How to complete this task
Reproduce word for word the lines from the beginning of the entries to the line with "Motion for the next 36", both included, but none of the pictures.

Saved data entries
----

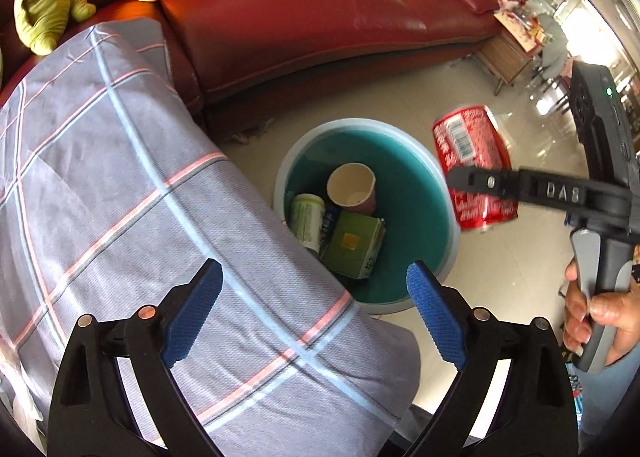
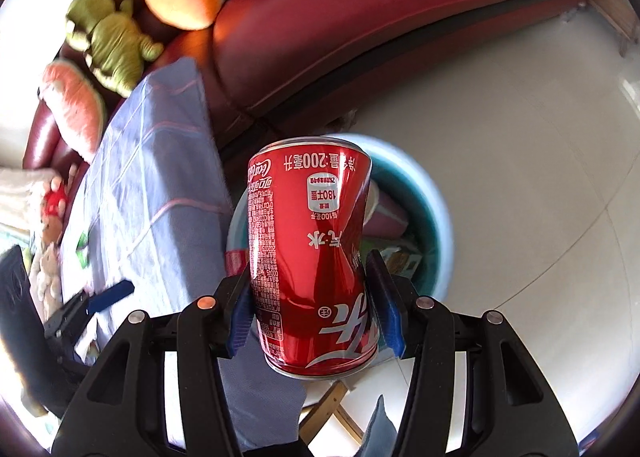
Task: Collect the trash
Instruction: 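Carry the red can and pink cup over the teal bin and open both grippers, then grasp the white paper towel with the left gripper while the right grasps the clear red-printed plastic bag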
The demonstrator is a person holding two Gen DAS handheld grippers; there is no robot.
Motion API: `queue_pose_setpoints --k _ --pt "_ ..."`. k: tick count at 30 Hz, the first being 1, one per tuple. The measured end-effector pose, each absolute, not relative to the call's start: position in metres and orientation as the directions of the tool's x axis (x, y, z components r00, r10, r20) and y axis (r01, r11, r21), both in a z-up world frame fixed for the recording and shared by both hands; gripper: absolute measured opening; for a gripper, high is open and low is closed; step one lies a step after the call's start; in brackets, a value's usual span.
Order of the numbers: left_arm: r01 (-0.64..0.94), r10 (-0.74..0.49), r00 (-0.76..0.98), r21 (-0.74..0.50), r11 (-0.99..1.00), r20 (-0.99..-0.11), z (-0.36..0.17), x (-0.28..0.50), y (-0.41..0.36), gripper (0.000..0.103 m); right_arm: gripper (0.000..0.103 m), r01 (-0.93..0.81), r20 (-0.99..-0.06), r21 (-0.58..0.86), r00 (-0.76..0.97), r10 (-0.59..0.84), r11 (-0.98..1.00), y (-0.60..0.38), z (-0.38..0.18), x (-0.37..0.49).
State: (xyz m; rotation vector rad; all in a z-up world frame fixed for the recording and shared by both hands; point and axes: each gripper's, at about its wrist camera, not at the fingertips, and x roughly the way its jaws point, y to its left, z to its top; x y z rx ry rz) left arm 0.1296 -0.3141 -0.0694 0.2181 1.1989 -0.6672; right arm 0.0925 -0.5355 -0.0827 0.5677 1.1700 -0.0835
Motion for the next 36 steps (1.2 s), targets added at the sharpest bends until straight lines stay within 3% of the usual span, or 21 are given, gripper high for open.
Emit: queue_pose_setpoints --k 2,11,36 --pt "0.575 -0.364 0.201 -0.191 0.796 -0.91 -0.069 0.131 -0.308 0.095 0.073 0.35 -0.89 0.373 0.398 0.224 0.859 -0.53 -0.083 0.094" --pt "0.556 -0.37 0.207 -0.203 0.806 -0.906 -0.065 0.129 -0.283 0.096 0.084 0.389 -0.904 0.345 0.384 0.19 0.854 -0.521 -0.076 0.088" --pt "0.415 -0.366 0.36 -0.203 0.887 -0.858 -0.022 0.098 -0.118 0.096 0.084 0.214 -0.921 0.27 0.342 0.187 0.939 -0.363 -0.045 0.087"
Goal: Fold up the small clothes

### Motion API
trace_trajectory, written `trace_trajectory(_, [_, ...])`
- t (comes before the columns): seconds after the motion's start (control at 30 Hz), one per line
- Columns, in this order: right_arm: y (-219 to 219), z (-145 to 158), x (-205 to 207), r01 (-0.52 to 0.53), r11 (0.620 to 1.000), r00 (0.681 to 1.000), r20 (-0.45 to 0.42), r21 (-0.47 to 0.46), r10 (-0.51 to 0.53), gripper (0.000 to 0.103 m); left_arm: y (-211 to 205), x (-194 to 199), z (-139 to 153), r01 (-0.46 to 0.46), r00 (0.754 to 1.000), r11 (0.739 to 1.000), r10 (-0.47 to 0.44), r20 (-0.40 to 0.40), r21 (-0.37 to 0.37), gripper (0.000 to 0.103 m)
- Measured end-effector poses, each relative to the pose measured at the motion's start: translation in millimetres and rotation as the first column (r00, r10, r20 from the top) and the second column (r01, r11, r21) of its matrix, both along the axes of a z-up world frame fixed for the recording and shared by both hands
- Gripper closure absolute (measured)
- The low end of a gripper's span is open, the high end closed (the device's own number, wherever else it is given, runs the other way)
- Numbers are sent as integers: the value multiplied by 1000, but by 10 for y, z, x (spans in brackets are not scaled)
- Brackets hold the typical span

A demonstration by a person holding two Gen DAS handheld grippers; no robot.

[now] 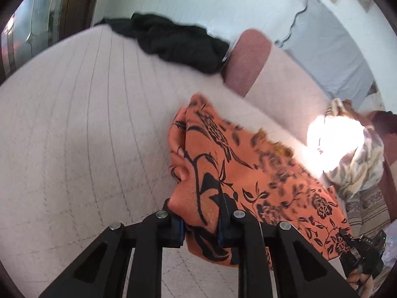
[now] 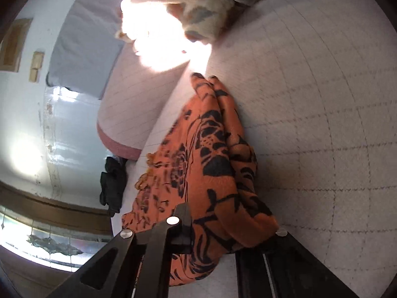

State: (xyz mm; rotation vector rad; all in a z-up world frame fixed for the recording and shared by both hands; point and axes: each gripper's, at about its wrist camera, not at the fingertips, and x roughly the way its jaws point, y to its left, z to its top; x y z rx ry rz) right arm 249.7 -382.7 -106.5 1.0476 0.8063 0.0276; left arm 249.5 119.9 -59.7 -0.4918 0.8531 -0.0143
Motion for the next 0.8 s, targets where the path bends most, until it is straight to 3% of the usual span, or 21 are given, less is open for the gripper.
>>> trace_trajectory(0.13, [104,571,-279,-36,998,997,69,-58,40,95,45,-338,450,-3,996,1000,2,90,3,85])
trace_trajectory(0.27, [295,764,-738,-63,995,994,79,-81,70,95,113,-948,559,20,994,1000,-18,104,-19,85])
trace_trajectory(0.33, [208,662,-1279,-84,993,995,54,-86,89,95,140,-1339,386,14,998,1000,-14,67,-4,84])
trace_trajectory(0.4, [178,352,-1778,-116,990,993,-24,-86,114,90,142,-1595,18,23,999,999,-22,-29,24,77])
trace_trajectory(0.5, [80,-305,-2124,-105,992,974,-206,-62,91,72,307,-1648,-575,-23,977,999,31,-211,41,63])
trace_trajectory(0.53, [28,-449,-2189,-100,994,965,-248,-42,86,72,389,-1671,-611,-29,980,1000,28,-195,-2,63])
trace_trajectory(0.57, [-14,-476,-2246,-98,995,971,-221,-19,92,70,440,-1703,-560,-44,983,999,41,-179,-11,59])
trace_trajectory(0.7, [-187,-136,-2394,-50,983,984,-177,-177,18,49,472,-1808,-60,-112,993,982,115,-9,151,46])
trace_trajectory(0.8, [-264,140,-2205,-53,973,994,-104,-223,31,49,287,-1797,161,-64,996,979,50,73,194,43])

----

Worked solution
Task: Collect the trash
Instruction: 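Carry the red can and pink cup over the teal bin and open both grippers, then grasp the white paper towel with the left gripper while the right grasps the clear red-printed plastic bag
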The demonstrator is a person holding two Gen DAS handheld grippers; there is no robot.
Motion API: `queue_pose_setpoints --k _ --pt "_ ..."`. k: tick count at 30 Hz, the first being 1, one per tuple. The measured end-effector pose, each absolute, not relative to the call's start: position in metres and orientation as the directions of the tool's x axis (x, y, z components r00, r10, r20) and y axis (r01, r11, r21), both in a z-up world frame fixed for the recording and shared by both hands; gripper: absolute measured opening; for a gripper, high is open and low is closed; step one lies a step after the call's start; in brackets, a value's usual span.
Order of the numbers: left_arm: r01 (-0.64..0.94), r10 (-0.74..0.49), r00 (-0.76..0.98), r21 (-0.74..0.50), r11 (-0.99..1.00), r20 (-0.99..-0.11), z (-0.36..0.17), x (-0.28..0.50), y (-0.41..0.36), gripper (0.000..0.103 m); right_arm: gripper (0.000..0.103 m), r01 (-0.93..0.81), r20 (-0.99..-0.06), r21 (-0.58..0.86), r00 (-0.76..0.97), r10 (-0.59..0.84), r11 (-0.98..1.00), y (-0.60..0.38), z (-0.38..0.18), x (-0.37..0.49).
State: (xyz m; rotation vector rad; all in a z-up world frame fixed for the recording and shared by both hands; point and axes: each gripper's, at about its wrist camera, not at the fingertips, and x roughly the way its jaws point, y to its left, z to its top; x y z rx ry rz) left arm 0.1296 -0.3141 -0.0694 0.2181 1.1989 -0.6672; right arm 0.0925 -0.5355 -0.0827 0.5677 1.1700 -0.0835
Motion for the next 36 steps (1.2 s), targets added at the sharpest bends until straight lines stay within 3% of the usual span, or 21 are given, gripper high for open.

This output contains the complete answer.